As previously posted to the mailing list, i'm just submitting it as an "official public comment"

The standard currently specifies that the end address of a location list
entry *must* be greater than the beginning address (except for the
location list terminator):

"2. An ending address, again relative to the applicable base address of
the compilation unit referencing this location list. It marks the first
address past the end of the address range over which the location is
valid.

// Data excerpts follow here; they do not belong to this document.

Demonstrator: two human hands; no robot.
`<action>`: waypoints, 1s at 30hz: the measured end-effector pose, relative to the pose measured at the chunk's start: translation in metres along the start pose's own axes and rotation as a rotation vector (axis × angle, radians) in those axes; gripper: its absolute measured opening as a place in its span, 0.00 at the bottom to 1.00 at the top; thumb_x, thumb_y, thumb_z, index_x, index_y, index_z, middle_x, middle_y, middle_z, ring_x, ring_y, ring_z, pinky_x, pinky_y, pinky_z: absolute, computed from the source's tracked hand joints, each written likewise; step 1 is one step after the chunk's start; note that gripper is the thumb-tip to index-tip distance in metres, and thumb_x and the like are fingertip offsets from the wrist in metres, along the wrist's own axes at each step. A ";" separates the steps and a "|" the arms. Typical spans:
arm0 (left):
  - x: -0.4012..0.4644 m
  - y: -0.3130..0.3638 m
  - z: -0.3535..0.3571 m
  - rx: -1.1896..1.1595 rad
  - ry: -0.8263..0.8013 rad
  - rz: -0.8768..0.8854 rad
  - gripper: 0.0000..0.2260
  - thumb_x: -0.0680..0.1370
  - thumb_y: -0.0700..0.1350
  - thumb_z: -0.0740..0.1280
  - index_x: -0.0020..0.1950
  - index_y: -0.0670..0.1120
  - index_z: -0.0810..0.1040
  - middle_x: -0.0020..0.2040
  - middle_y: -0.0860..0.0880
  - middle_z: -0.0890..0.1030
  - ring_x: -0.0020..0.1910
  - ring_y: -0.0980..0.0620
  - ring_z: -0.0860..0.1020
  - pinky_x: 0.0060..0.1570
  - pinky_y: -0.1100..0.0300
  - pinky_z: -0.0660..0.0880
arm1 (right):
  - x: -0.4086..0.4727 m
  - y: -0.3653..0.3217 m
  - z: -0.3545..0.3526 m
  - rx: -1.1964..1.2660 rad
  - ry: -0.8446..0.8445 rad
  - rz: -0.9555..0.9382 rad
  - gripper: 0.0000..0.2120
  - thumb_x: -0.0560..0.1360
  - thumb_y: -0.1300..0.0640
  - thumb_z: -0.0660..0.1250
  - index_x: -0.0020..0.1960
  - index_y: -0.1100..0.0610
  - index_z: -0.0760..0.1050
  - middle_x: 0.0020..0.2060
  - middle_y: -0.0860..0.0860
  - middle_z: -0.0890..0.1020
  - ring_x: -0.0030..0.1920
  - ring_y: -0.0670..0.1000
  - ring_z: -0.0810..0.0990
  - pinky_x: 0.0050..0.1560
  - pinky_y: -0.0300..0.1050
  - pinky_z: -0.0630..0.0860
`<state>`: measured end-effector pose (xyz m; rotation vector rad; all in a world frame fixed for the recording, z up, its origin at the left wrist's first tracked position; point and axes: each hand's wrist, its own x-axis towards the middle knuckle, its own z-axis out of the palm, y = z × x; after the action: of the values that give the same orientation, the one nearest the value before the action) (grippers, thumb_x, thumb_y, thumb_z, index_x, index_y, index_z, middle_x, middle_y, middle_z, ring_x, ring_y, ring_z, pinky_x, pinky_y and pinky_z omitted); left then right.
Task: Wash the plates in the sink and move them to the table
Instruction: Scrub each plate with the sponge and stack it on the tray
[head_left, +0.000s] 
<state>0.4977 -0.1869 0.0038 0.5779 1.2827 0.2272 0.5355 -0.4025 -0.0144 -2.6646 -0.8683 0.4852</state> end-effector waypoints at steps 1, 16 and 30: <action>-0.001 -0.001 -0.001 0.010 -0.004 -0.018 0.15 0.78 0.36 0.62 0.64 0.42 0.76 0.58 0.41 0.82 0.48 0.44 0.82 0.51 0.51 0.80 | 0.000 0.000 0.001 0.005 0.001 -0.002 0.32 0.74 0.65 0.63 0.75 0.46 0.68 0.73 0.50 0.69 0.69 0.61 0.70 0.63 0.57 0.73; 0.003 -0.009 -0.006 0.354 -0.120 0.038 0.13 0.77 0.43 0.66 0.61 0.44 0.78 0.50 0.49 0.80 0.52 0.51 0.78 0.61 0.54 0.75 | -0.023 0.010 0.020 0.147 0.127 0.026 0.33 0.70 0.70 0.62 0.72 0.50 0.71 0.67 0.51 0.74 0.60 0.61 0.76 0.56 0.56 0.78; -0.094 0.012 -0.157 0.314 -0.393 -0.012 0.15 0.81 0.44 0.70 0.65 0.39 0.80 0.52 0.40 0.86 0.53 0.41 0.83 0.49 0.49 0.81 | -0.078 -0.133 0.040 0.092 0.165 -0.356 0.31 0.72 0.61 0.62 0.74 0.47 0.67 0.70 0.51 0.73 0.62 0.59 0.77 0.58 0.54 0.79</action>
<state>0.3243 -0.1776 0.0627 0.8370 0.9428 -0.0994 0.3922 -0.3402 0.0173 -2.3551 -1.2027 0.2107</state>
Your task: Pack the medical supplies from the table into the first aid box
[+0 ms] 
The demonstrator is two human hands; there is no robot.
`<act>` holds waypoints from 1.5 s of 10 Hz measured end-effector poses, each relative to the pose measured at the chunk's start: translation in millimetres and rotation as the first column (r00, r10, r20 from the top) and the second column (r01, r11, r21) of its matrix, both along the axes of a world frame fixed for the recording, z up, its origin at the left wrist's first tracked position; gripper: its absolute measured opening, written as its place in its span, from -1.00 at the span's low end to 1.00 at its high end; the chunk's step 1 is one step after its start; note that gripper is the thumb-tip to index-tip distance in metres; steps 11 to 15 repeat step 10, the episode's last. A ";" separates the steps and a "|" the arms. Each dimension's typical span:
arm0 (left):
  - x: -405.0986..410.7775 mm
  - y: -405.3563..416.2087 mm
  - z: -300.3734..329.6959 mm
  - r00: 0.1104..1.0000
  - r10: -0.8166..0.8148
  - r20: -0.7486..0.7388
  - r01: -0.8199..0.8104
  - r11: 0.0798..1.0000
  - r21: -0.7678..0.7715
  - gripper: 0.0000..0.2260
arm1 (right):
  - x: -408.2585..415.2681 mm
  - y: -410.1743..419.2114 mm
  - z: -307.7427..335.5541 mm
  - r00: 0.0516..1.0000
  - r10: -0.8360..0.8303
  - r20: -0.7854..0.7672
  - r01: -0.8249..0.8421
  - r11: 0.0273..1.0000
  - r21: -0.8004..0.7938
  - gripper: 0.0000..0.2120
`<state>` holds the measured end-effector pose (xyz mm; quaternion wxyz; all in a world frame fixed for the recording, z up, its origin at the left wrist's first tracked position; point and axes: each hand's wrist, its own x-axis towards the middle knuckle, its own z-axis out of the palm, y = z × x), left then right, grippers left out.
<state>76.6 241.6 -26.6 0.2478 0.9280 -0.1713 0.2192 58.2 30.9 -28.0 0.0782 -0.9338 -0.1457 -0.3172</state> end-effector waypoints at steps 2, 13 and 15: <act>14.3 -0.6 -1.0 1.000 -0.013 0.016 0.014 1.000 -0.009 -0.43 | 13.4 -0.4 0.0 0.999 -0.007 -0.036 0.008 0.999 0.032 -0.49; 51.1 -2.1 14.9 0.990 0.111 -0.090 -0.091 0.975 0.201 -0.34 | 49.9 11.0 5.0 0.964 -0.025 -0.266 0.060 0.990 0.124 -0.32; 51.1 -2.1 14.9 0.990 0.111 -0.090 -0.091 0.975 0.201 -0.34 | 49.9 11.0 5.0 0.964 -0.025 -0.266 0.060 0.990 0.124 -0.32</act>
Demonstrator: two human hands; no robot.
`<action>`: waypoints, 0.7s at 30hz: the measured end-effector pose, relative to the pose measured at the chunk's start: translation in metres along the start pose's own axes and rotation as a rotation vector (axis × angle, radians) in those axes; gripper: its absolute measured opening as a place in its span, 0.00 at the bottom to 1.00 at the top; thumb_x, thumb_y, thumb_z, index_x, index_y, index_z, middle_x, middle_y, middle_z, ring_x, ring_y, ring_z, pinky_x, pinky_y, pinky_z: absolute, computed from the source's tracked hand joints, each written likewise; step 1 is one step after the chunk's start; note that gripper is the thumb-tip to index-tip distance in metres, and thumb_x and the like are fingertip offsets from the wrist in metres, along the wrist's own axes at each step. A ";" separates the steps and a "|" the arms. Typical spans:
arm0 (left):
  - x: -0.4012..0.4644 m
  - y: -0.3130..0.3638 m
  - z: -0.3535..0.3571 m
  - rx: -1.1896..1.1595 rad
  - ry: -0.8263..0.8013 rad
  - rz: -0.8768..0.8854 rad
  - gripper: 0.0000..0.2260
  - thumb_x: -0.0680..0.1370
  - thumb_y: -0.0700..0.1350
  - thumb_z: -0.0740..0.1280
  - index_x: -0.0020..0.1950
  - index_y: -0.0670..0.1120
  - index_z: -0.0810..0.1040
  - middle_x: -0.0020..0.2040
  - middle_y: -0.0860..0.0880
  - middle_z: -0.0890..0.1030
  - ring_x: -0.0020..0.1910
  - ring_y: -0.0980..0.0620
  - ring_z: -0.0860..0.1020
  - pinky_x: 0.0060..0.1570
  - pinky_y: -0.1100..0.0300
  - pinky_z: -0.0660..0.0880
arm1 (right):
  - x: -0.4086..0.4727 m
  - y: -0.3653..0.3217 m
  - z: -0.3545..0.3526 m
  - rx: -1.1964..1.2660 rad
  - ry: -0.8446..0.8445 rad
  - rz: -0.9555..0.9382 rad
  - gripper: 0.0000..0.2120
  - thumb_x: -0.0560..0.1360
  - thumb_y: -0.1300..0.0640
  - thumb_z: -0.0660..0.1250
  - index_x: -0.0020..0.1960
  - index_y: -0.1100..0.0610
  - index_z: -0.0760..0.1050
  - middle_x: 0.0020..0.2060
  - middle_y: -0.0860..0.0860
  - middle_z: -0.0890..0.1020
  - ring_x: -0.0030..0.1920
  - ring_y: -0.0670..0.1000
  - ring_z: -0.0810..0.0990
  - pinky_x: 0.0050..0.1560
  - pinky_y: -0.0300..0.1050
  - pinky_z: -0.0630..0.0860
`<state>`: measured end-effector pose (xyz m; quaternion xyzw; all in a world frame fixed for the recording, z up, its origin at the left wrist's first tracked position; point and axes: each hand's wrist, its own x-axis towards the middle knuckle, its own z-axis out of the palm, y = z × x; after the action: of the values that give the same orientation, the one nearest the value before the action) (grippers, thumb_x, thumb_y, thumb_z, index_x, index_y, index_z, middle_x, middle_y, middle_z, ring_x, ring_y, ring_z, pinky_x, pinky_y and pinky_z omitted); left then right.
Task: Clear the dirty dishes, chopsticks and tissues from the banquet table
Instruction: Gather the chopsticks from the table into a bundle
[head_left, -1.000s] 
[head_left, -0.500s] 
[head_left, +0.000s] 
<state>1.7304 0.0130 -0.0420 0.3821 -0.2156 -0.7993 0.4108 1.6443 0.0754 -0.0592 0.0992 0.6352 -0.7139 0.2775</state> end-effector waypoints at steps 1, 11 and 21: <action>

The ending address must be greater than the beginning address."

This causes significant problems for gcc 4.0 when trying to produce
location lists (and i assume other producers have the same problem,
whether they know it or not).

The reason is that we (being gcc and others that genreate debug info in 
the compiler, not the assembler or linker) can't know, at a minimum until 
well after we've output the assembly code (at a minimum, we can't know 
until the assembly file is assembled), whether the two labels we've put 
in our IL, and that get output to the assembly,will actually have two 
different addresses in memory.

This is in part because the backend may decide, when expanding the
instructions to assembly, not to actually output anything for a given
instruction, at assembly output time.  So there is no way to know where
to put the label such that it is at least 1 greater than begin label.

There is also the case when the user uses inline assembly (in which case
we just paste their inline assembly into the right place in the
assembler file), and their inline assembly may or may not have actual
instructions in it.

So we can, and do, end up with the following assembly:

LVL2 <---- location list begin address label
L3:  
LVL3 <--- location list end address label


..
LLST1:
...
        .long   .LVL2-.Ltext0   # Location list begin address (*.LLST1)
        .long   .LVL3-.Ltext0   # Location list end address (*.LLST1)
        .value  0x1     # Location expression size
        .byte   0x51    # DW_OP_reg1
...
        .long   .LVL4-.Ltext0   # Location list begin address (*.LLST1)
        .long   .LFE2-.Ltext0   # Location list end address (*.LLST1)
        .value  0x1     # Location expression size
        .byte   0x51    # DW_OP_reg1
        .long   0x0     # Location list terminator begin (*.LLST1)
        .long   0x0     # Location list terminator end (*.LLST1)


Note that this location list entry becomes invalid when assembled,
though we can't determine this at the time when we output it.

Besides this, things can get worse if your assembler does any
optimization and goes to update the debug info.  It now has to try to
prove that the addresses are different in order to keep the entry there,
otherwise it would have to presumptively delete it to keep the info
valid and we lose possibly valuable information.
Same with the linker.

This all seems harsh, and for the convience of the consumer.
The final consumer of this debug info could simply ignore location list
entries that have the same begin and end address, without any trouble at
all.

Therefore, i'd like to propose that the standard explicitly allow the
begin and end address to be the same for a location list entry, and in
that case, the consumer should simply ignore it.

This is not optimal from a space perspective, but this is a matter of
something that is simply impossible for a producer to always get right.

PROPOSAL:

    *A location list entry (but not a base address selection or end of
    list entry) whose beginning and ending addresses are equal has no
    effect because the size of the range covered by such an entry is
    zero.*

Also, make a similar addition regarding a range list entry in Section
2.16.3.